Let me state upfront that I, like most people, have heard of Linda Lovelace, but I knew next to nothing about her, other than she starred in "Deep Throat" (which I haven't seen) over 40 years ago. But this movie made quite a splash when it was first screened earlier this year at the Sundance Film Festival, and I couldn't wait to see it. Now the movie is finally out, both in theatres and on VOD.
"Lovelace" (2013 release; 93 min.) starts in 1970 when we get to meet Linda (played by Amanda Seyfried), living at home with her ultra-strict parents (played by Robert Patrick and Sharon Stone). Linda gets to know Chuck (played by Peter Sarsgaard) and they hit it off. It's not long before Linda moves in with him (and eventually marries him), but it's equally not long before Chuck, in desperate need of money, is getting Linda involved in shady things, leading to what eventually would become "Deep Throat" (for which she was paid $1,250). But the problems with Chuck run much deeper than that. At some point Linda flees back to her parents' house, hoping to stay just a few days, when mom coldly turns her away with "you married Chuck, you must obey him". To tell you more would surely ruin your viewing experience, you'll just have to see for yourself how it all plays out.

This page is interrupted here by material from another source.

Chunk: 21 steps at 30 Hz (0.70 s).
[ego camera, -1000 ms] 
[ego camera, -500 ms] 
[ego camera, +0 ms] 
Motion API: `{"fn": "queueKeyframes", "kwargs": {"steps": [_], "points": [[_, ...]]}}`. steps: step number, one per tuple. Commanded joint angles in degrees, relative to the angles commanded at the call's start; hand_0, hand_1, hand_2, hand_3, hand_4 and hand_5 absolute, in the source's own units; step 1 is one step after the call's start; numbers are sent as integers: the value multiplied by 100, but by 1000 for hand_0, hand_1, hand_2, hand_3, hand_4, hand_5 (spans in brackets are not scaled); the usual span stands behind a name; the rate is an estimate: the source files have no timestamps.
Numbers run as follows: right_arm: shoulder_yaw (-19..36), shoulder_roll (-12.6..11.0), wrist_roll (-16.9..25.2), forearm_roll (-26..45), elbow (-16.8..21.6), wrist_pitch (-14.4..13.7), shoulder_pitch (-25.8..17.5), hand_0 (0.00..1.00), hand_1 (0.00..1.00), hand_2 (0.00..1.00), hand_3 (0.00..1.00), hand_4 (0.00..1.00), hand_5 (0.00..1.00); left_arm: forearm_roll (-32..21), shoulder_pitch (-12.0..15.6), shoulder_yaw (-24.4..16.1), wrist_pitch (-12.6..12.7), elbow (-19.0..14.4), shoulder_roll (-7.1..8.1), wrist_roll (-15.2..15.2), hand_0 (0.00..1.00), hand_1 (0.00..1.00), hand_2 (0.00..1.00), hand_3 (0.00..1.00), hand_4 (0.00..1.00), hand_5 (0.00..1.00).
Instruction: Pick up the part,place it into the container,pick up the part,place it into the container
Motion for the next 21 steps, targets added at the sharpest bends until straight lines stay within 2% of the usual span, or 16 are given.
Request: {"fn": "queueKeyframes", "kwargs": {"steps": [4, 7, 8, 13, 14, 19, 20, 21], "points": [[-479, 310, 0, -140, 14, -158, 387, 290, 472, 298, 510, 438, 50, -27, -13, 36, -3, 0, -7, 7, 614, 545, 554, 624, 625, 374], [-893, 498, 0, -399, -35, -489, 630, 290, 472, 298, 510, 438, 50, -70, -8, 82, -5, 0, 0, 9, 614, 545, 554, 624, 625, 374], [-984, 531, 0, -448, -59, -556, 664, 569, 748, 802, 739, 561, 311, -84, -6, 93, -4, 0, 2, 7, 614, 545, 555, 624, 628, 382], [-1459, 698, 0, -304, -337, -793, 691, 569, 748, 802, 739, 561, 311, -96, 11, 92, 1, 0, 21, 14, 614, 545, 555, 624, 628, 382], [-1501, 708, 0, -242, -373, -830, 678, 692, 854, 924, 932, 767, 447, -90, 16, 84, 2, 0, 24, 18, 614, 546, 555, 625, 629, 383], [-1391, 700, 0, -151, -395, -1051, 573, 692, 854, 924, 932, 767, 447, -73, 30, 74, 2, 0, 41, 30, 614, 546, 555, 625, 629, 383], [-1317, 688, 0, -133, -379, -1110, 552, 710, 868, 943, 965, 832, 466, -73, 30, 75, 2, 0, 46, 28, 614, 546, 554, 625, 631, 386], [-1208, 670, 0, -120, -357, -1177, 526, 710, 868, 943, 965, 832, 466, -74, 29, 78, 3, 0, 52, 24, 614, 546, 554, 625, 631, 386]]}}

Couple of comments: first and foremost, this movie is a performers' dream as there are so many choice roles, and most of them relish the challenge and run with it. Let's start with Amanda Seyfried as the title character: her days on "As The World Turns" and "All My Children", and even "Mean Girls" are long gone! Seyfried really surprised me with this role. And then there is Peter Sarsgaard, who must have salivated at the opportunity to play the challenging role of Chuck, as unlikeable character as you'll ever meet. Sarsgaard does it brilliantly. But top honors must go (in my book anyway) to Sharon Stone as Linda's mother. If I hadn't known beforehand that Stone was in this role, I would've never recognized her. This may be the very best performance of her career, period. There are tons of other notable performers in this movie (James Franco gets about 5 min. of screen time as Hugh Hefner; Hank Azaria; Chris Noth; and Chloë Sevigny in a blink it and you'll miss it appearance, just to name those). I often think that movies run too long, but in this case it is the opposite, as it feels in particular the latter years are skimped over too quickly. Last but not least, there is a delight soundtrack, mostly early 70s FM staples but also some lesser known nuggets, and it complements the film perfectly. One final note: there is some nudity in the movie but given the subject matter, there could've been lots more.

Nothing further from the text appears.